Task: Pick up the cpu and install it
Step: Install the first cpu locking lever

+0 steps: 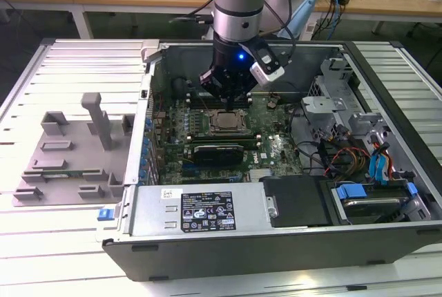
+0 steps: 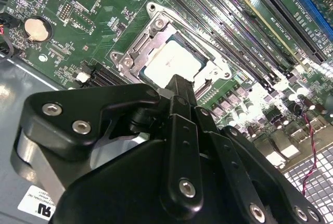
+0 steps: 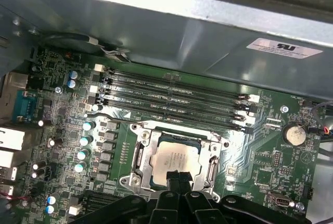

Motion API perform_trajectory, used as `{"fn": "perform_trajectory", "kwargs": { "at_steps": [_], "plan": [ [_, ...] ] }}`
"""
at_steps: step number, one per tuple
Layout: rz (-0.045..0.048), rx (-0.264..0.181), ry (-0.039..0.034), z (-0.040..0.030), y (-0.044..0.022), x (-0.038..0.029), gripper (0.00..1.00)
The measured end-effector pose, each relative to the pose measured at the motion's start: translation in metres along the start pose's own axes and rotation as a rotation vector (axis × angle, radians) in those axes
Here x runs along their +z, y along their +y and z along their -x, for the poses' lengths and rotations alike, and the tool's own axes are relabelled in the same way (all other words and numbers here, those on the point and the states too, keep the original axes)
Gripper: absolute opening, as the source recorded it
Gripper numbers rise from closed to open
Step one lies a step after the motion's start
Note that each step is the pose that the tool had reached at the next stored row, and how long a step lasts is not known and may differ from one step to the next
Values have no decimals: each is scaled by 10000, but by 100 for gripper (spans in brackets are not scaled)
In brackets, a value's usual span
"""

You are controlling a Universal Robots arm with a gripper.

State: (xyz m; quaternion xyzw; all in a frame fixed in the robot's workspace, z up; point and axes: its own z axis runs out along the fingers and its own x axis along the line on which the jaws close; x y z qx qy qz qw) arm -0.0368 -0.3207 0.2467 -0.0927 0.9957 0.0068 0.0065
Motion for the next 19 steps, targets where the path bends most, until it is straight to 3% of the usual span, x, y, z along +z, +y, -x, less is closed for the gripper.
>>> {"fn": "perform_trajectory", "kwargs": {
  "at_steps": [7, 12, 19],
  "plan": [
    [-4, 0, 4, 0, 0, -10, 11],
    [0, 0, 0, 3, 2, -178, 11],
    [1, -1, -1, -56, 13, -180, 11]
  ]
}}
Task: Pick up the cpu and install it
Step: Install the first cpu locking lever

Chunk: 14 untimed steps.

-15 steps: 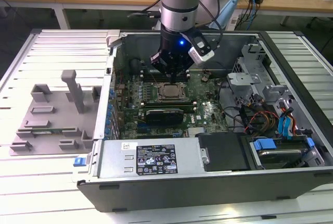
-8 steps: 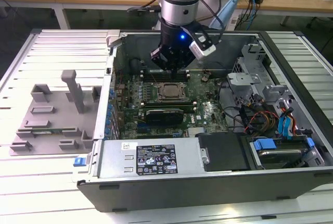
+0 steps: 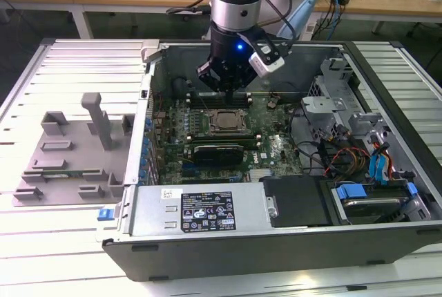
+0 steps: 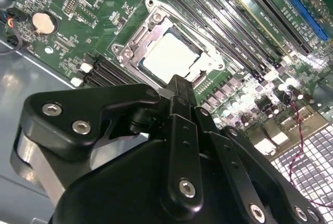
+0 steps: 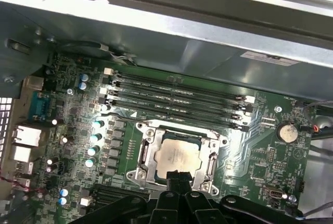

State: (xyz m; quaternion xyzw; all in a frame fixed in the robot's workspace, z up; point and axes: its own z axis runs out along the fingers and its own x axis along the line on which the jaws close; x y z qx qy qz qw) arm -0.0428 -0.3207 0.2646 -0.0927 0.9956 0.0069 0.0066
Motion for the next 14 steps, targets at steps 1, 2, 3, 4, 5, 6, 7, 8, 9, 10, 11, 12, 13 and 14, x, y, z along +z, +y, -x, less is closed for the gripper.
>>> {"fn": "perform_trajectory", "kwargs": {
  "at_steps": [1, 2, 3, 4, 5, 6, 7, 8, 9, 10, 11, 12, 13, 14],
  "plan": [
    [0, 1, 0, -9, 2, 0, 11],
    [0, 1, 0, -23, 4, 0, 11],
    [1, 1, 0, -33, 6, 0, 11],
    [0, 0, 0, -49, 9, -1, 11],
    [0, 0, 0, -77, 14, -1, 11],
    [0, 0, 0, -98, 18, -1, 11],
    [1, 0, 0, -113, 21, -1, 11],
    [0, 1, 0, -125, 23, -1, 11],
    [-1, 1, 1, -148, 28, -2, 11],
    [0, 1, 1, -168, 31, -2, 11],
    [0, 1, 1, -190, 36, -2, 11],
    [0, 0, 0, -219, 41, -3, 11],
    [0, 1, 0, -240, 45, -3, 11],
    [0, 1, 0, -261, 49, -3, 11]
  ]
}}
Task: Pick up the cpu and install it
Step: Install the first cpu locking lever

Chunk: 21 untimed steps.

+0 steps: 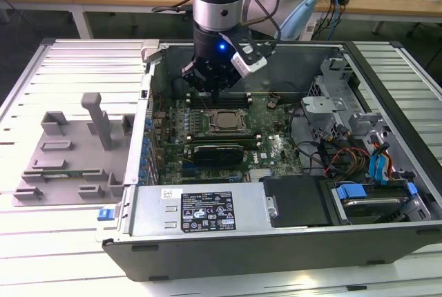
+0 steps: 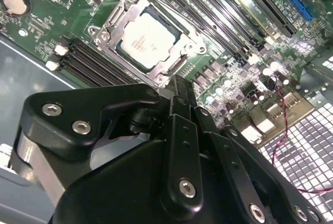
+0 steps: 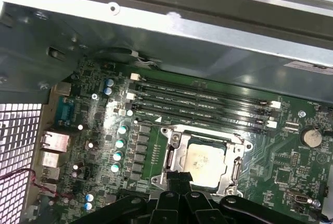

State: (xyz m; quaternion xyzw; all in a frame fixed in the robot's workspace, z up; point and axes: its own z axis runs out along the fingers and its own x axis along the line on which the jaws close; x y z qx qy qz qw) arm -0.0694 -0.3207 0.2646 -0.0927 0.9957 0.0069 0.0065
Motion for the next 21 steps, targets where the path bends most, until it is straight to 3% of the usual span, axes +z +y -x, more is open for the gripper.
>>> {"fn": "perform_trajectory", "kwargs": {
  "at_steps": [11, 14, 18, 21],
  "plan": [
    [-1, -1, 0, -172, 32, -2, 11],
    [0, 0, 0, -267, 50, -3, 11],
    [0, -2, 1, -308, 58, -4, 11],
    [135, 1, -49, -338, 63, -5, 11]
  ]
}}
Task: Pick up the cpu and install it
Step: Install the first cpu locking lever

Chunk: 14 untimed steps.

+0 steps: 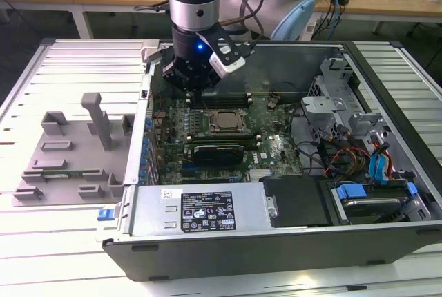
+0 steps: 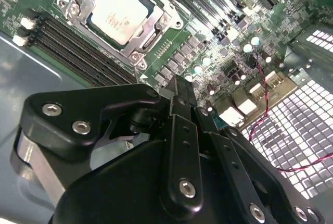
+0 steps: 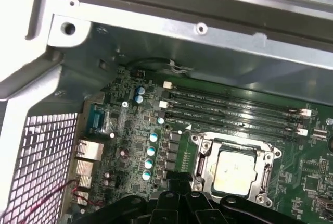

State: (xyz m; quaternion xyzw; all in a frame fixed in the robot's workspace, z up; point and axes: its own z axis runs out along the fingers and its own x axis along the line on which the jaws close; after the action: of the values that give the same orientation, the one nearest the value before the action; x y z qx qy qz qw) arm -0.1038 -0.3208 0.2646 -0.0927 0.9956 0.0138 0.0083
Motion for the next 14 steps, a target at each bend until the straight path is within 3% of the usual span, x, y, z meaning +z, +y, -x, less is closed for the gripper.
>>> {"fn": "perform_trajectory", "kwargs": {
  "at_steps": [4, 8, 9, 11, 13, 14],
  "plan": [
    [242, 3, -105, -80, 15, -1, 11],
    [733, 8, -266, -133, 23, 0, 11],
    [923, 11, -325, -144, 24, 0, 11],
    [1128, 14, -385, -153, 25, 0, 11],
    [1204, 16, -402, -156, 24, 1, 11],
    [1327, 17, -425, -161, 22, 5, 11]
  ]
}}
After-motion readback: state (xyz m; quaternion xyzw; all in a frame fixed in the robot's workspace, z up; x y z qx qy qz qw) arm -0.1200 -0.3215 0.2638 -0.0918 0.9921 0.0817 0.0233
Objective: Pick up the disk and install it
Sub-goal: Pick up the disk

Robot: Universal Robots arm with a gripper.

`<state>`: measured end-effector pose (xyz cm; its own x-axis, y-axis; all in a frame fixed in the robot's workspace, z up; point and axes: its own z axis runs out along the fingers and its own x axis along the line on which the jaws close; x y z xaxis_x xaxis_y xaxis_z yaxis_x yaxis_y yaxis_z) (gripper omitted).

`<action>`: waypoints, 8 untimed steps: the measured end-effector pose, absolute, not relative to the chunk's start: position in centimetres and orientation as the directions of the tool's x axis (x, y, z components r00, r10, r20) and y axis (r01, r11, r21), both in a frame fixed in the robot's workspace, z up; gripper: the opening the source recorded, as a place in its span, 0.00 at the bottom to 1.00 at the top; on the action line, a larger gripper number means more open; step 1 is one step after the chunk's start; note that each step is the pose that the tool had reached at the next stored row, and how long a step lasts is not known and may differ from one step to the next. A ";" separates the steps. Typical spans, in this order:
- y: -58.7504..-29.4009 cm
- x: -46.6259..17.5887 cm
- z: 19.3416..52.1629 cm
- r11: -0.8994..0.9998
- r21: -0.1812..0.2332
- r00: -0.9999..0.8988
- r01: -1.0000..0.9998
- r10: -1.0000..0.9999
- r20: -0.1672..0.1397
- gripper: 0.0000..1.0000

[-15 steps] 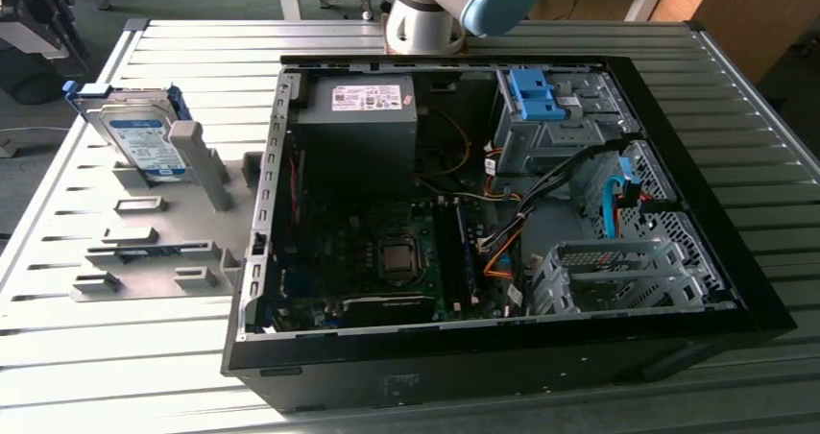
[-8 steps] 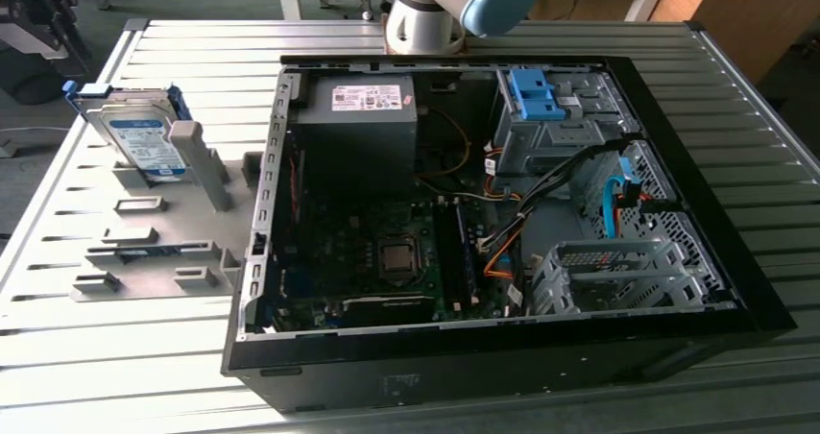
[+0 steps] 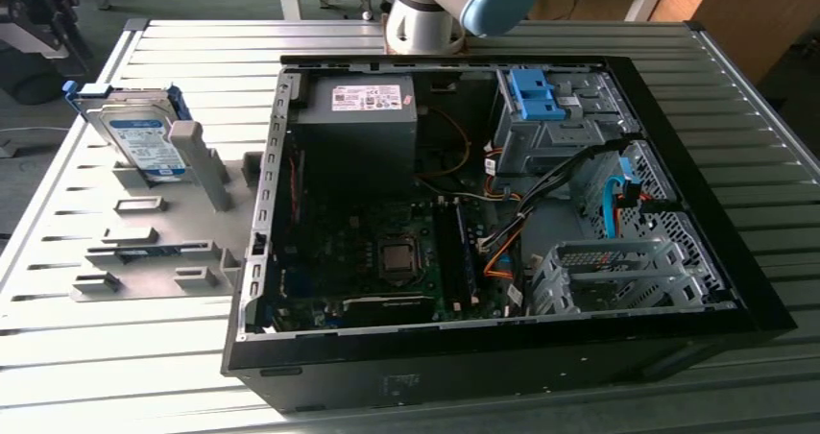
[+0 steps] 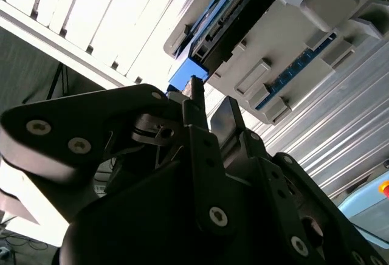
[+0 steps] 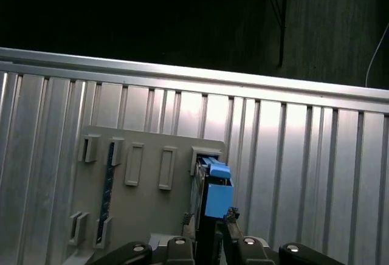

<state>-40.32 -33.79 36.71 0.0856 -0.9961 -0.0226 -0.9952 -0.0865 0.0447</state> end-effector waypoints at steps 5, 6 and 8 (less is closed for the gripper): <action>-33.7 -40.5 36.4 -0.074 0.045 0.073 -0.996 -0.997 -0.023 0.32; -33.7 -40.6 36.2 -0.073 0.045 0.072 -0.996 -0.997 -0.023 0.32; -33.7 -40.7 35.9 -0.070 0.044 0.069 -0.997 -0.997 -0.023 0.32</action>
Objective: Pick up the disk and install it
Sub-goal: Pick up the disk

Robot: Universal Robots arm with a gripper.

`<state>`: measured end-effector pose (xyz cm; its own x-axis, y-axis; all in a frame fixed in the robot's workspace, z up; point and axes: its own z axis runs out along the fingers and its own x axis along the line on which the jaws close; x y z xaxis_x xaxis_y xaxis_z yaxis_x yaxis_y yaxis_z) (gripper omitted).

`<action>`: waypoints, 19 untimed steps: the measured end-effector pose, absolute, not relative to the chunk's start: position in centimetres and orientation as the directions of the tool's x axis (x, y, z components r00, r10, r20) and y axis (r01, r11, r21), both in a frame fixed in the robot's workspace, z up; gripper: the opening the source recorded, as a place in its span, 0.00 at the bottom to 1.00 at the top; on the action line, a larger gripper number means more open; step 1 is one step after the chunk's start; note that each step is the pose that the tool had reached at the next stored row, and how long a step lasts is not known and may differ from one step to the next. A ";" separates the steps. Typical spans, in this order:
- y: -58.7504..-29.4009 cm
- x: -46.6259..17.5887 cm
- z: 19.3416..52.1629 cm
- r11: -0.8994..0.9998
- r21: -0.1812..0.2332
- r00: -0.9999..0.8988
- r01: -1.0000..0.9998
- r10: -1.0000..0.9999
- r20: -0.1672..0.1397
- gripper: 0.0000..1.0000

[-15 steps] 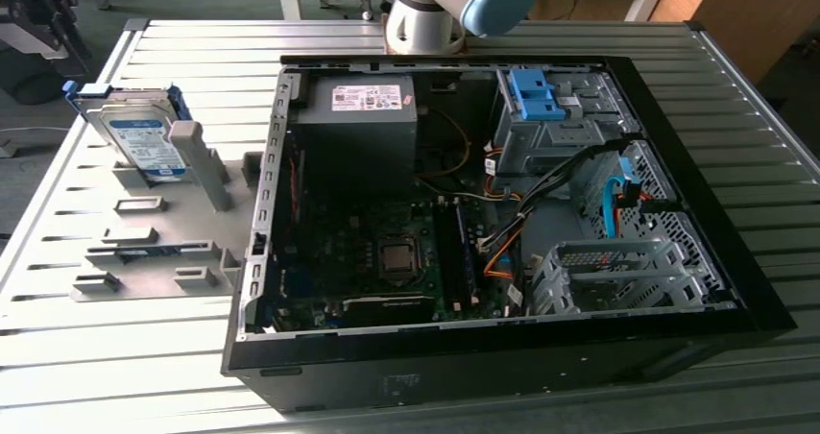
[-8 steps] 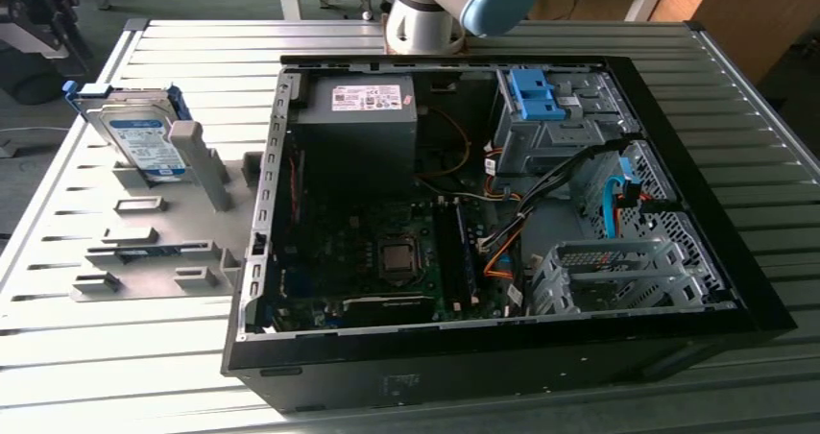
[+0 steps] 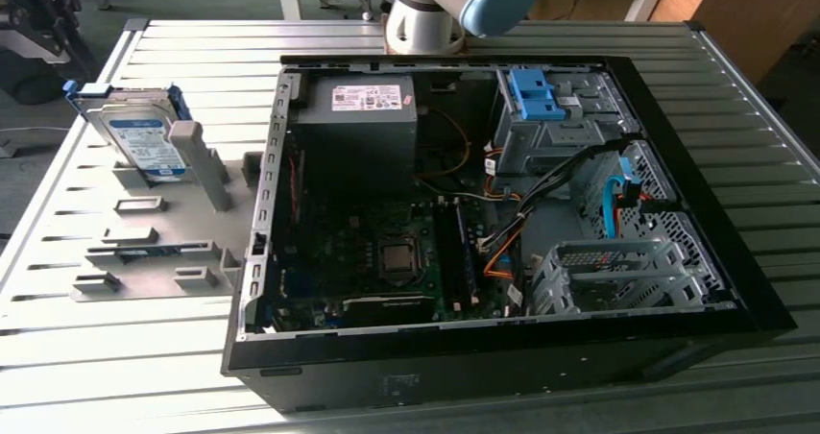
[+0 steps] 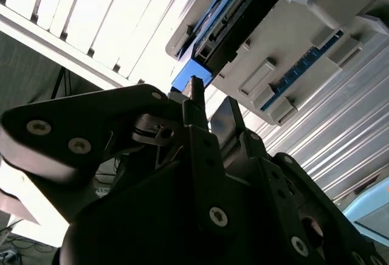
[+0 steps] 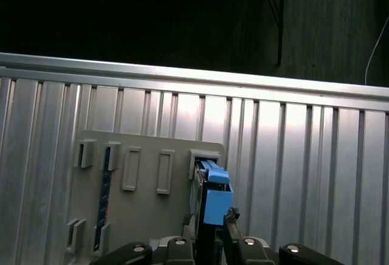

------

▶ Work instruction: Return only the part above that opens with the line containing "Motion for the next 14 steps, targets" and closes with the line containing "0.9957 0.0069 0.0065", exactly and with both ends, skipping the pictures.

▶ Written reply:
Motion for the next 14 steps, targets at steps 1, 2, 3, 4, 5, 6, 7, 8, 9, 10, 11, 12, 13 and 14, x, y, z along +z, +y, -x, less is closed for the gripper.
>>> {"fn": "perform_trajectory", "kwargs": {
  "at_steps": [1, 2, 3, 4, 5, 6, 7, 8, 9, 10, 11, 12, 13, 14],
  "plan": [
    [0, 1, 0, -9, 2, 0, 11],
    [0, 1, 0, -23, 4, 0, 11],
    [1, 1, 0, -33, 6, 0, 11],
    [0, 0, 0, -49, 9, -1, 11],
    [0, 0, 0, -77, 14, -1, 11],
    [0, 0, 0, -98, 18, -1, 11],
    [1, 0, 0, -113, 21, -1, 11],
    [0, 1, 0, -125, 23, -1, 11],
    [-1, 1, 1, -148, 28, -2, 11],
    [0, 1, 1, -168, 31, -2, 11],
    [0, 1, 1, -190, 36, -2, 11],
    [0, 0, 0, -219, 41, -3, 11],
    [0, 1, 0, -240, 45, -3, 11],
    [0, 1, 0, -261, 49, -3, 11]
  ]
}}
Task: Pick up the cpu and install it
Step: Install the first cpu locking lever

Chunk: 21 untimed steps.

+0 steps: 
+0 steps: 
+0 steps: 

State: (xyz m; quaternion xyzw; all in a frame fixed in the robot's workspace, z up; point and axes: its own z axis runs out along the fingers and its own x axis along the line on which the jaws close; x y z qx qy qz qw) arm -0.0694 -0.3207 0.2646 -0.0927 0.9957 0.0069 0.0065

The output for this exercise is finished.